Of course, discount moncler there's nothing to say that the

second half of the year won't bring more losses and it's not clear whether the rise in unit sales will translate into

revenue growth. Nielsen tracks unit sales and not the revenue generated. The Recording Industry Association of America

(RIAA) collects that data but doesn't report until after the end of the year. And the last full year that revenue was up

was--you guessed it--2004. Total music sales were more than $12 billion then. They tumbled to $6.8 billion last year.

The graphic below charts the amount of revenue generated by overall music sales for the years 1996 through 2010. Note that

2004 also halted a string of revenue declines, but in that case the upturn was short-lived.

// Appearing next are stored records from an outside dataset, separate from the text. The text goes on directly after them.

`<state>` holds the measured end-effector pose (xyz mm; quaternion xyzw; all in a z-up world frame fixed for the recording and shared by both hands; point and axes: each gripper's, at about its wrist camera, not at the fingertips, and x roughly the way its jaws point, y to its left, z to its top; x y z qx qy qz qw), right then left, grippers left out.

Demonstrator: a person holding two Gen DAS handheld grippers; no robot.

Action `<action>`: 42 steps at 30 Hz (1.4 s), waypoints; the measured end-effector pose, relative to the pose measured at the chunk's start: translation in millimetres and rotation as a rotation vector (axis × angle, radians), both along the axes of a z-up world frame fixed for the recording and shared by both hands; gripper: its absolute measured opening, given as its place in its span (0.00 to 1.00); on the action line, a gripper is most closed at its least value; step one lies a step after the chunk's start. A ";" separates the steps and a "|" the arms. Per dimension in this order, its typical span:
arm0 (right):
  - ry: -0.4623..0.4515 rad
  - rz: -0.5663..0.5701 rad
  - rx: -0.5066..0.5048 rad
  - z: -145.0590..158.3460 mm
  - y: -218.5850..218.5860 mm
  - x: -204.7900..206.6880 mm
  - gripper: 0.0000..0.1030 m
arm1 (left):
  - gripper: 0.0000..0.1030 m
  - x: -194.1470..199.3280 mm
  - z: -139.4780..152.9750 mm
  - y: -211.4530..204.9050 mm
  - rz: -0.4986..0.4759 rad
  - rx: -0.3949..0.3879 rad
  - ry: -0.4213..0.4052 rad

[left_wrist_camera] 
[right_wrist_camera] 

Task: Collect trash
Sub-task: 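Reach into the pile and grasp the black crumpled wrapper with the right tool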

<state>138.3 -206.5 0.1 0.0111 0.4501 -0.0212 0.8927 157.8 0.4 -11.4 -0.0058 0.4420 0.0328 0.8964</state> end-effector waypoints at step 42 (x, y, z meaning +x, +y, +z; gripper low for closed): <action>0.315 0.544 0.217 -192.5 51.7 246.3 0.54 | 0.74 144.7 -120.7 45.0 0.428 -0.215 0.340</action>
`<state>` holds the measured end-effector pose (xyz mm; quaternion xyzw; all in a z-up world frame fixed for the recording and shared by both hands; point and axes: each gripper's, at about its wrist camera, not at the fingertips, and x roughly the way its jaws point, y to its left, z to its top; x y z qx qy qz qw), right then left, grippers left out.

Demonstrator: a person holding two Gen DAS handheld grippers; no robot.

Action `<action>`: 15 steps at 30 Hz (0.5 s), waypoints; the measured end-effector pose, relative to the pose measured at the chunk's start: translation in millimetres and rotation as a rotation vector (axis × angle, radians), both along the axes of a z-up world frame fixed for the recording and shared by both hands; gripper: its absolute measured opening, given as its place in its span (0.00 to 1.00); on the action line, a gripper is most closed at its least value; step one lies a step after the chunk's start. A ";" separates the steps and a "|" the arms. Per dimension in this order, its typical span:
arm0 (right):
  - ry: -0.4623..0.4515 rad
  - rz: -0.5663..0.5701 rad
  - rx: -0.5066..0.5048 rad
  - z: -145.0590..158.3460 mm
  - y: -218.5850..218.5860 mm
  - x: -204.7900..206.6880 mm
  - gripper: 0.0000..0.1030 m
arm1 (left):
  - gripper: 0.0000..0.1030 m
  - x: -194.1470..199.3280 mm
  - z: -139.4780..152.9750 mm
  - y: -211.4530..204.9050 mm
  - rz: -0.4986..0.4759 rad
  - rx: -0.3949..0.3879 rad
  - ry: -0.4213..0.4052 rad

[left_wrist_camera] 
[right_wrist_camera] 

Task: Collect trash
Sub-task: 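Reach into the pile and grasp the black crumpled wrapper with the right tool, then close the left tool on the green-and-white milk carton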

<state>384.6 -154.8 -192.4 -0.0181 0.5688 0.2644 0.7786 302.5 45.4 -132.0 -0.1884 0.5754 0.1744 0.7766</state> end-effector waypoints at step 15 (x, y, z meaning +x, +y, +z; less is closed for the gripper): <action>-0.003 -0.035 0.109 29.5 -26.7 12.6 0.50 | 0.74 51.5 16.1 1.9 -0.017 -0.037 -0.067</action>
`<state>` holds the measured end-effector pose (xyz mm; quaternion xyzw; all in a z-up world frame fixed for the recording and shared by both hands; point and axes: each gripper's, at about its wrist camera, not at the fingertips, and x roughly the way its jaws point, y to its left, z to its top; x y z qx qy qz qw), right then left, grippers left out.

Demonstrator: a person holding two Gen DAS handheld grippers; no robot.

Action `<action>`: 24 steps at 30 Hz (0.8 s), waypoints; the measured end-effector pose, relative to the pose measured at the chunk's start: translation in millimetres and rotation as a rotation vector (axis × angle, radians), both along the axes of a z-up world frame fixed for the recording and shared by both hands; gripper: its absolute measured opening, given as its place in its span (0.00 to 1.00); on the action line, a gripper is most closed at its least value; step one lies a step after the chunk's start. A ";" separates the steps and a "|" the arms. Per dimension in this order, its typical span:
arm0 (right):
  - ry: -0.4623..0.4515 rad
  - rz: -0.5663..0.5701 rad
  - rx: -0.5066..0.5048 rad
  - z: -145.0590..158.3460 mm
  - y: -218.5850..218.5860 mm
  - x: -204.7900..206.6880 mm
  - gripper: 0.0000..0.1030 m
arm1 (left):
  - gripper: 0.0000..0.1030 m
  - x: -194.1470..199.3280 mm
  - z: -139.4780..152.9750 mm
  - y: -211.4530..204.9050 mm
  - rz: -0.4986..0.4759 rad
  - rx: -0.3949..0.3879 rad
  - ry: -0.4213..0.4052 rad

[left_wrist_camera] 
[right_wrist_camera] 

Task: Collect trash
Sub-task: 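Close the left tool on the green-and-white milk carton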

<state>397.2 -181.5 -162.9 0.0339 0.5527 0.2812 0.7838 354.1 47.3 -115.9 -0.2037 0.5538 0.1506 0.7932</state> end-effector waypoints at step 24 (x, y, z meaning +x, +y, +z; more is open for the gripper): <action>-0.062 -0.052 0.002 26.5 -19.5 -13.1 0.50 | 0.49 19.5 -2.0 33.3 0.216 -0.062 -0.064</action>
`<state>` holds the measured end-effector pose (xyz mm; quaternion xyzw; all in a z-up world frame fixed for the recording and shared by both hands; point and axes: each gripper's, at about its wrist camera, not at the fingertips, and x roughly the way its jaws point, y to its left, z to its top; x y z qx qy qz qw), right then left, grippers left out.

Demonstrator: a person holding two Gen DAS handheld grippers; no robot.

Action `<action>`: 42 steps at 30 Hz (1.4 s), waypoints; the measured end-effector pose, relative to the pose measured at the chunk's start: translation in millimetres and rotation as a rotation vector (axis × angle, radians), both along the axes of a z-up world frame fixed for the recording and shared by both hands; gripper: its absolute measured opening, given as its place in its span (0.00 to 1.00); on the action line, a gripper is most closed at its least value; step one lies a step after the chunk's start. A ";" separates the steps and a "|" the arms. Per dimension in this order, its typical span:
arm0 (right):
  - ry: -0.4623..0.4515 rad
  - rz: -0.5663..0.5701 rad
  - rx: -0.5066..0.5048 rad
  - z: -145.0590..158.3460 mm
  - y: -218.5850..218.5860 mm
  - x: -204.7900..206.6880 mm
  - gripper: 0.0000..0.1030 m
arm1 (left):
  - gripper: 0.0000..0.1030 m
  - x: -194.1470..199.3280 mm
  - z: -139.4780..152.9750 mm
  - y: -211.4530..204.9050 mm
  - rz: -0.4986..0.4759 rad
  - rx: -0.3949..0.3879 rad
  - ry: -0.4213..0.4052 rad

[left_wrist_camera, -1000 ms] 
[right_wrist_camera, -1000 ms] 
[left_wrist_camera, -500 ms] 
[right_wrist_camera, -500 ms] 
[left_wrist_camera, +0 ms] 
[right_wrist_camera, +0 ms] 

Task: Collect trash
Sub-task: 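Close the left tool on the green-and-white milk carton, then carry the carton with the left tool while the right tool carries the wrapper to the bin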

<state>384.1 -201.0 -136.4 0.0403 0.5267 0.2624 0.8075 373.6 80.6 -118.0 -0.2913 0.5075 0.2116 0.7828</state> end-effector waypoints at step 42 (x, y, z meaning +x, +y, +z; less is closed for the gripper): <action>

The obvious question here is

whether the recent sales boost is also an anomaly?

The above chart illustrates the revenue generated by overall music sales for the years 1996 through 2010.
(Credit: Recording Industry Association of America)
It might be christian louboutin replica easier to answer that question if we knew what

triggered the sales increases. Nobody seems to know for sure, but some of the experts and people on the front lines of

music retail agree several factors likely played a part.
Death of LimeWire

The four largest record companies took down LimeWire, at one time the most popular way to download music illegally. NPD

Group, a research firm, reported in March that 56 percent of everyone who downloaded music illegally with a peer-to-peer

service in the third quarter last year did so with LimeWire.

The RIAA prevailed last year in a copyright case it brought against the company behind the peer-to-peer network and founder

Mark Gorton. A federal judge found Gorton and the company liable for copyright infringement and ordered the service be shut

down. Gorton, cheap uggs who closed the service down

in October, later paid RIAA members $105 million in damages. NPD reported that the percentage of Internet users who download

music via P2P services in the fourth quarter of 2010 was 9 percent. For the same period three years earlier, the percentage

of users downloading via P2P was 16 percent.